Trump’s attack on diversity programs, bureaucracy sends U.S. agencies scrambling By Reuters


By Bo Erickson and Humeyra Pamuk

WASHINGTON (Reuters) – U.S. agencies under new President Donald Trump pushed on Thursday to implement his mandates to reshape the federal bureaucracy, encouraging workers to report any clandestine efforts to maintain diversity programs and preparing to close offices dedicated to such efforts by next week.

Trump has made no secret of his disdain for the sprawling federal workforce and particularly for diversity, equity and inclusion programs, which promote opportunities for women, ethnic minorities, LGBTQ+ and other traditionally underrepresented groups.

Trump and his supporters say DEI programs end up unfairly discriminating against other Americans and weaken the importance of applicant merit in hiring or promotion.

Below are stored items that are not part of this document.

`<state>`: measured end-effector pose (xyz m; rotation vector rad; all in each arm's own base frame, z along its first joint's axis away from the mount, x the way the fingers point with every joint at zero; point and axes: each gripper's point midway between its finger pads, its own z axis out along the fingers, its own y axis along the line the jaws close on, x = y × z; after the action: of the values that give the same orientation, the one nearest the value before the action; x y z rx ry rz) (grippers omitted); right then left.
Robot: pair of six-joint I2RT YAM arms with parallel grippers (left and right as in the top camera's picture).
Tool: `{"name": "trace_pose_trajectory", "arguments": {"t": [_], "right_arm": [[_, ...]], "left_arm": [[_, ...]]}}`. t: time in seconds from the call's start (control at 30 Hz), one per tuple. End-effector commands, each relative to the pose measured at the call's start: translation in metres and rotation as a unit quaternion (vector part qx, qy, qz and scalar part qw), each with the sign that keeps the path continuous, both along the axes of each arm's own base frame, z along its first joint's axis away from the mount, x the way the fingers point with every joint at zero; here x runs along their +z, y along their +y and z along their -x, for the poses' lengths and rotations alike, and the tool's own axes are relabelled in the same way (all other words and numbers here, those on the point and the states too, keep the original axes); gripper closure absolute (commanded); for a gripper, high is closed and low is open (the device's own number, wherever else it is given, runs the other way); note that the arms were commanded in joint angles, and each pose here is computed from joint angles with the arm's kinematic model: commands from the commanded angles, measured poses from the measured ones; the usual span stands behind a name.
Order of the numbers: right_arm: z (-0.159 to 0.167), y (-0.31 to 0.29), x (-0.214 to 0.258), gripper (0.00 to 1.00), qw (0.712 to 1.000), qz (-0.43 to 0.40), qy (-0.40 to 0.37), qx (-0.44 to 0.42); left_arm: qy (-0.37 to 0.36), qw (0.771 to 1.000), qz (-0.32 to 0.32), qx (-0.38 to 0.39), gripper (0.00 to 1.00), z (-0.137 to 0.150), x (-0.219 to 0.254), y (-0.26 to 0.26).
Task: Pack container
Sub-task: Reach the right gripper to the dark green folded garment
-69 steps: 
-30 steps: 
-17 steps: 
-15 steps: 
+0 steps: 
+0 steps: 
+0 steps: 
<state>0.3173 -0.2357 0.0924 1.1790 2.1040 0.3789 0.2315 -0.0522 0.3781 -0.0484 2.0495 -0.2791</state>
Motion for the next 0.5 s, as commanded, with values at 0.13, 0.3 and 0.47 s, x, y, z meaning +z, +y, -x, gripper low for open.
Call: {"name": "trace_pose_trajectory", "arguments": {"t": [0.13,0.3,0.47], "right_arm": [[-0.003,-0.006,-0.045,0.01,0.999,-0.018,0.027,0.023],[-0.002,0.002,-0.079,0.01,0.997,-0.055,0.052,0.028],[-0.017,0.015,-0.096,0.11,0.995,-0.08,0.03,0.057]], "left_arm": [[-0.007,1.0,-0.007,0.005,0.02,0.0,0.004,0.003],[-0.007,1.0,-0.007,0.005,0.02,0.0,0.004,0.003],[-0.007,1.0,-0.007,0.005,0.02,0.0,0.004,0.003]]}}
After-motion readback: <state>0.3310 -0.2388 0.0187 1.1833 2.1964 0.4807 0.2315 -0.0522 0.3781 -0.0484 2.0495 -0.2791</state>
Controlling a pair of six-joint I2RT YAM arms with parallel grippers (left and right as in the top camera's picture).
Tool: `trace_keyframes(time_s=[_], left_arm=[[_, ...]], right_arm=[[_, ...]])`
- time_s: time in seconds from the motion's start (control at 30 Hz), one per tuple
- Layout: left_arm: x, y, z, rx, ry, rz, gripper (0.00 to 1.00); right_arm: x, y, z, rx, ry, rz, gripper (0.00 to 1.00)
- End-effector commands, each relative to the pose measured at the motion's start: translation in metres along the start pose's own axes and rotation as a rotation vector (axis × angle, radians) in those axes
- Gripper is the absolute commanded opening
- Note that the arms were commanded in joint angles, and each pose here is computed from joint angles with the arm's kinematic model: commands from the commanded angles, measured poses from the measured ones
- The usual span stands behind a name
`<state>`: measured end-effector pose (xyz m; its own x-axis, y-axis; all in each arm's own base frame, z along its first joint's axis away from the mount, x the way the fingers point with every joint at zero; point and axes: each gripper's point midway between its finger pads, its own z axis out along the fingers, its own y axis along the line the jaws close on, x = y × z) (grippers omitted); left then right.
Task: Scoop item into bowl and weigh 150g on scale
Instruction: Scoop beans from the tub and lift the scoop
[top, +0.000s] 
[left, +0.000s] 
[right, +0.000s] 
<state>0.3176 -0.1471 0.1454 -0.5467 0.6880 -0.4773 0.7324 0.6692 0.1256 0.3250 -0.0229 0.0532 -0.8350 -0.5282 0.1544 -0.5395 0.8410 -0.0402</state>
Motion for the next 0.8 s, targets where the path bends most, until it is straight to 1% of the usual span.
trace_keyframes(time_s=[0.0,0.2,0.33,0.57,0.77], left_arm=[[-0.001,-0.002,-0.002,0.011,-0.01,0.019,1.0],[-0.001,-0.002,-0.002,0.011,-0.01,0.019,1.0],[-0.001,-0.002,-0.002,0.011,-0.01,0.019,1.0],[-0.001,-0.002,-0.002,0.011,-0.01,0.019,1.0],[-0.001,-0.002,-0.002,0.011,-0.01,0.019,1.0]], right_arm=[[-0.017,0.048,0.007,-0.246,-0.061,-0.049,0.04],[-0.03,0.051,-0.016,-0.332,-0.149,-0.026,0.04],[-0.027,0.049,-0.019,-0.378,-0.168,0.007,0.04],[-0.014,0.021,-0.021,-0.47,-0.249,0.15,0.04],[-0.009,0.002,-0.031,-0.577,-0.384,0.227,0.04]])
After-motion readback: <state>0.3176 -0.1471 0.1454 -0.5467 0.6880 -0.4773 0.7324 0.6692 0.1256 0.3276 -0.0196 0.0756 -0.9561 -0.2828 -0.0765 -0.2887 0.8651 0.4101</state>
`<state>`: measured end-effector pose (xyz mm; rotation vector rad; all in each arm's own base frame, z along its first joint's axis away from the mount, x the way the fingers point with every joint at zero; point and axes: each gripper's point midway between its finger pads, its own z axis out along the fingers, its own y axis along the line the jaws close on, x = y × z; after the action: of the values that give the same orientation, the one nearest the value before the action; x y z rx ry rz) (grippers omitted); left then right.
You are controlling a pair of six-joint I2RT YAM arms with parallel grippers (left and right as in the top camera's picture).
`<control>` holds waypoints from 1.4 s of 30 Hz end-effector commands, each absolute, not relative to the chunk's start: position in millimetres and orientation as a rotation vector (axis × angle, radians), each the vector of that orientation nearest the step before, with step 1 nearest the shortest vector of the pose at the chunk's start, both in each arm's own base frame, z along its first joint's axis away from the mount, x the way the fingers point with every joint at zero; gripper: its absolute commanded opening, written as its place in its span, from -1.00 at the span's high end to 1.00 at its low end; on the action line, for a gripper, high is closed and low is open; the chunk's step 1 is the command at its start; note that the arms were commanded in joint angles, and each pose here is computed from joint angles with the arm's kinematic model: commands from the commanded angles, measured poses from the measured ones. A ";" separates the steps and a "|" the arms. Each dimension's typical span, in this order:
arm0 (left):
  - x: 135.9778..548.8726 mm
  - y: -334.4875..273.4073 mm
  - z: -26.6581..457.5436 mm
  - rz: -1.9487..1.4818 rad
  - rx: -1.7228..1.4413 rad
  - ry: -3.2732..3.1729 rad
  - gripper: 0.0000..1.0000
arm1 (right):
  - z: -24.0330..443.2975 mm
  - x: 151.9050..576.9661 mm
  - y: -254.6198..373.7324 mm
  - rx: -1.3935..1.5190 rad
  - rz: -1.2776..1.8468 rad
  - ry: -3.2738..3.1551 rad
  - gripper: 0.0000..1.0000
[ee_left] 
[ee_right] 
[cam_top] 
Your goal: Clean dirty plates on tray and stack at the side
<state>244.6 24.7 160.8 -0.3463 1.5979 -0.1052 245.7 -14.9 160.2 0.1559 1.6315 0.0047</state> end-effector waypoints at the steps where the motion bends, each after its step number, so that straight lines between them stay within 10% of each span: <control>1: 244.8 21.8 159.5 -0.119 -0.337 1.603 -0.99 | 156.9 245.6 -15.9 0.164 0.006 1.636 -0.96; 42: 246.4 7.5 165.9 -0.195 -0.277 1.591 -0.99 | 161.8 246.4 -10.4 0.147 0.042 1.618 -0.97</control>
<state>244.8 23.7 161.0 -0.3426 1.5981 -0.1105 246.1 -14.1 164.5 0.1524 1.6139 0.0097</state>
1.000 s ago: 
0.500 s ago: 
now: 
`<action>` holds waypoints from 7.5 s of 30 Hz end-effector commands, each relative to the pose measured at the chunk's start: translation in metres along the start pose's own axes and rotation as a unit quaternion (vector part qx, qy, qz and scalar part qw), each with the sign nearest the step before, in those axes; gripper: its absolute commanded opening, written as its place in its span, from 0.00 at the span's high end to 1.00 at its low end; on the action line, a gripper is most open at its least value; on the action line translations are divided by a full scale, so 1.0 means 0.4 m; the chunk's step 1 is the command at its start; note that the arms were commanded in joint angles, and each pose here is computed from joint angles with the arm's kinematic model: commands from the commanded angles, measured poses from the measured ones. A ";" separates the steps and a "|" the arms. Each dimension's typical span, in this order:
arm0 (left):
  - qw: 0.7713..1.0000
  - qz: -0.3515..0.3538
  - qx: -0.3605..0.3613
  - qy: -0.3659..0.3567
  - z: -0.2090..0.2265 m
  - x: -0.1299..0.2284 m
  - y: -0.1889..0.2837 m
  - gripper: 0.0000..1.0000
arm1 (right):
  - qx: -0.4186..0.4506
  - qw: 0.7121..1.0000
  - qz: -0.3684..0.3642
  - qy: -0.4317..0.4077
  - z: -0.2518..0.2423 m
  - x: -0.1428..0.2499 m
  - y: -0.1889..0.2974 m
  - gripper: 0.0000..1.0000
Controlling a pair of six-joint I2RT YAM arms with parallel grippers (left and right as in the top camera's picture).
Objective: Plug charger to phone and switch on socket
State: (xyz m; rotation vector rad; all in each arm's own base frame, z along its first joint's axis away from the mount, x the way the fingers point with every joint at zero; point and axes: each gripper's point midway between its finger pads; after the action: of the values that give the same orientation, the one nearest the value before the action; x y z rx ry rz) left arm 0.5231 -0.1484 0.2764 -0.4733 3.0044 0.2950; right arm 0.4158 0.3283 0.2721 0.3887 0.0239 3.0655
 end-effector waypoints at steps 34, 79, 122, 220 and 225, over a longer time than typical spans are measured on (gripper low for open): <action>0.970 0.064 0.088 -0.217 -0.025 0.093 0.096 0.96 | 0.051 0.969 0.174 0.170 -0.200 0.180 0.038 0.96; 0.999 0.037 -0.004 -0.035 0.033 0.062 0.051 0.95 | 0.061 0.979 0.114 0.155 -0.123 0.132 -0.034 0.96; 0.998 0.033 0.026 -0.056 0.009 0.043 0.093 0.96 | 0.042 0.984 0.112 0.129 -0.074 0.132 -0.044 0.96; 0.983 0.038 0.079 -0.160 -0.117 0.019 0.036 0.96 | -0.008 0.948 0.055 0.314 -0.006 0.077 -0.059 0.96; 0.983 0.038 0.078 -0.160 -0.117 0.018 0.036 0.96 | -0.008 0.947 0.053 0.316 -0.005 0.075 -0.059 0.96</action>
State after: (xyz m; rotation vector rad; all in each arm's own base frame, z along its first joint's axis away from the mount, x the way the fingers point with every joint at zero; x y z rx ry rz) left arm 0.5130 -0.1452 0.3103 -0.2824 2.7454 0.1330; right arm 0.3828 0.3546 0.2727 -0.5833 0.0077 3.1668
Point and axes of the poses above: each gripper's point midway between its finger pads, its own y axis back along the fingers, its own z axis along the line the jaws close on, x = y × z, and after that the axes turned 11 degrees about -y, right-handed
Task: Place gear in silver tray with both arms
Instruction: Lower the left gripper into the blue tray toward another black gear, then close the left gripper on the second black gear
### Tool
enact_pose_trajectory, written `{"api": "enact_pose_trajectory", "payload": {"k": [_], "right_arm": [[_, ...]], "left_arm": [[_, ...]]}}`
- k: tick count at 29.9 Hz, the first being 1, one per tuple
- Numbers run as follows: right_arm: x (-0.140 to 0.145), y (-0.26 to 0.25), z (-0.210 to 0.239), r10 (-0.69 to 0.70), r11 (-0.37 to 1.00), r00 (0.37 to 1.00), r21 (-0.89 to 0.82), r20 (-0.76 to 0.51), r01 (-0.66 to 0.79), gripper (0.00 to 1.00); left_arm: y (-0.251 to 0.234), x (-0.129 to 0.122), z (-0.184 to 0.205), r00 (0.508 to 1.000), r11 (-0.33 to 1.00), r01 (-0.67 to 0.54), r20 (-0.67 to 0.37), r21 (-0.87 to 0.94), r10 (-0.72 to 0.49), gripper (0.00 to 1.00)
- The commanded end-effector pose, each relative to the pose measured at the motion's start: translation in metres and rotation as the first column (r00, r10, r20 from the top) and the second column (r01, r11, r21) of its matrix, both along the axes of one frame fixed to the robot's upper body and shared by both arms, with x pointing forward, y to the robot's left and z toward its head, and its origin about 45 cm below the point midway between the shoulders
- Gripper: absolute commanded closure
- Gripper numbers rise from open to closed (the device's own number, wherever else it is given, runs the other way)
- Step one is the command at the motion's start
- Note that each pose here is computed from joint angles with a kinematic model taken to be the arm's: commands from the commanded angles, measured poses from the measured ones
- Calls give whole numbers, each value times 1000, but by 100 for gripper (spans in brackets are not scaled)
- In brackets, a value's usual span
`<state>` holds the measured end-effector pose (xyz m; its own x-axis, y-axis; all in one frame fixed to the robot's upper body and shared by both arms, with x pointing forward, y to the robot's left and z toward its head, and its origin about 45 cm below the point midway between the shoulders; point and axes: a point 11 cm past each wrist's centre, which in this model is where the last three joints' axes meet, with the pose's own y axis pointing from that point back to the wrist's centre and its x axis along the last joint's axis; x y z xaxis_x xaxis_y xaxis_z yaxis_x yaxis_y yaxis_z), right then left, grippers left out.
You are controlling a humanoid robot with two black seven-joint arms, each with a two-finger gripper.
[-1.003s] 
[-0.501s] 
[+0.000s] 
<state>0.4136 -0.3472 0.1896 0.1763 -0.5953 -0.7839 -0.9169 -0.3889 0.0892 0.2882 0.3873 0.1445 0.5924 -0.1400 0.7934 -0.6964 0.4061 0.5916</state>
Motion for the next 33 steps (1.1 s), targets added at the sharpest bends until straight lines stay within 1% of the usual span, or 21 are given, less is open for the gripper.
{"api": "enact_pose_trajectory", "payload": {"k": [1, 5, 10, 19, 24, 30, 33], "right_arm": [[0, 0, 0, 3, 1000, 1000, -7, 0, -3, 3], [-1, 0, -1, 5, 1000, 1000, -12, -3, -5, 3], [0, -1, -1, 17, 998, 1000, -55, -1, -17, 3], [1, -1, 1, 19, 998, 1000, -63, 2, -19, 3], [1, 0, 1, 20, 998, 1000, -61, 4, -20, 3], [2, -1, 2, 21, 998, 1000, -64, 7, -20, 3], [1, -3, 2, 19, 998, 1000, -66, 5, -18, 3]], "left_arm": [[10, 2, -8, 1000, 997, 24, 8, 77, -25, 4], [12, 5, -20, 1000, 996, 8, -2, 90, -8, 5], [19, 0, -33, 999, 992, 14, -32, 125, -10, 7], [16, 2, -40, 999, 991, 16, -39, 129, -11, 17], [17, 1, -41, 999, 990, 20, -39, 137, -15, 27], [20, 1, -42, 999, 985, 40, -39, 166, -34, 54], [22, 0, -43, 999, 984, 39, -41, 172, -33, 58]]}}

A memo distributed Wednesday to thousands of federal officials across the government ordered employees to report colleagues who sought to “disguise” DEI efforts using “coded language,” warning that failure to communicate relevant information would trigger “adverse consequences”. “

The messages carried the imprimatur of Trump appointees at the highest levels: the State Department memo was signed by Secretary of State Marco Rubio, for example, while the Department of Veterans Affairs email was signed by Acting Secretary of Veterans Affairs Todd Hunter.

Officials overseeing DEI programs at many agencies and departments were placed on leave Wednesday and their offices are expected to close permanently by the end of the month.

The moves were part of a broader campaign by Trump targeting the federal bureaucracy, which he has sometimes denigrated as a “deep state” secretly working against his agenda.

Trump, a Republican, froze virtually all federal hiring and signed an executive order on his first day in office Monday that would allow his administration to fire tens of thousands of career civil servants, who historically benefit from job protections, at will. which isolate them. political partisanship.

The order, known as Annex F, would allow Trump to fill these positions with hand-picked loyalists. The National Treasury Employees Union, which represents about 150,000 workers at three dozen agencies, filed a lawsuit challenging the decision.

“This gleeful hatred of federal workers is not going to lead to anything good,” Democratic Sen. Tim Kaine, who represents 140,000 federal workers in Virginia, told reporters.

Trump’s decision to end diversity programs drew immediate condemnation from Democrats and civil rights advocates, who say such efforts are necessary to combat structural racism and long-standing inequities.

Trump also sought to discourage private companies that receive government contracts from using DEI programs and asked government agencies to identify those that could be subject to civil investigation.

In an order issued Wednesday, Trump repealed a 1965 executive order requiring federal contractors to use affirmative action to ensure equal opportunity and prohibiting them from discriminating in employment practices.

© Reuters. U.S. President Donald Trump delivers a speech on AI infrastructure in the Roosevelt Room of the White House in Washington, U.S., January 21, 2025. REUTERS/Carlos Barria

The decades-old order, signed by Democratic President Lyndon B. Johnson, was seen as an important moment of progress in the civil rights movement, coming at a time when black Americans faced the threat of violence and to the “Jim Crow” laws which prohibited them. voting and living in predominantly white neighborhoods.

The federal government has committed $739 billion to entrepreneurs in fiscal year 2023, according to the Government Accountability Office.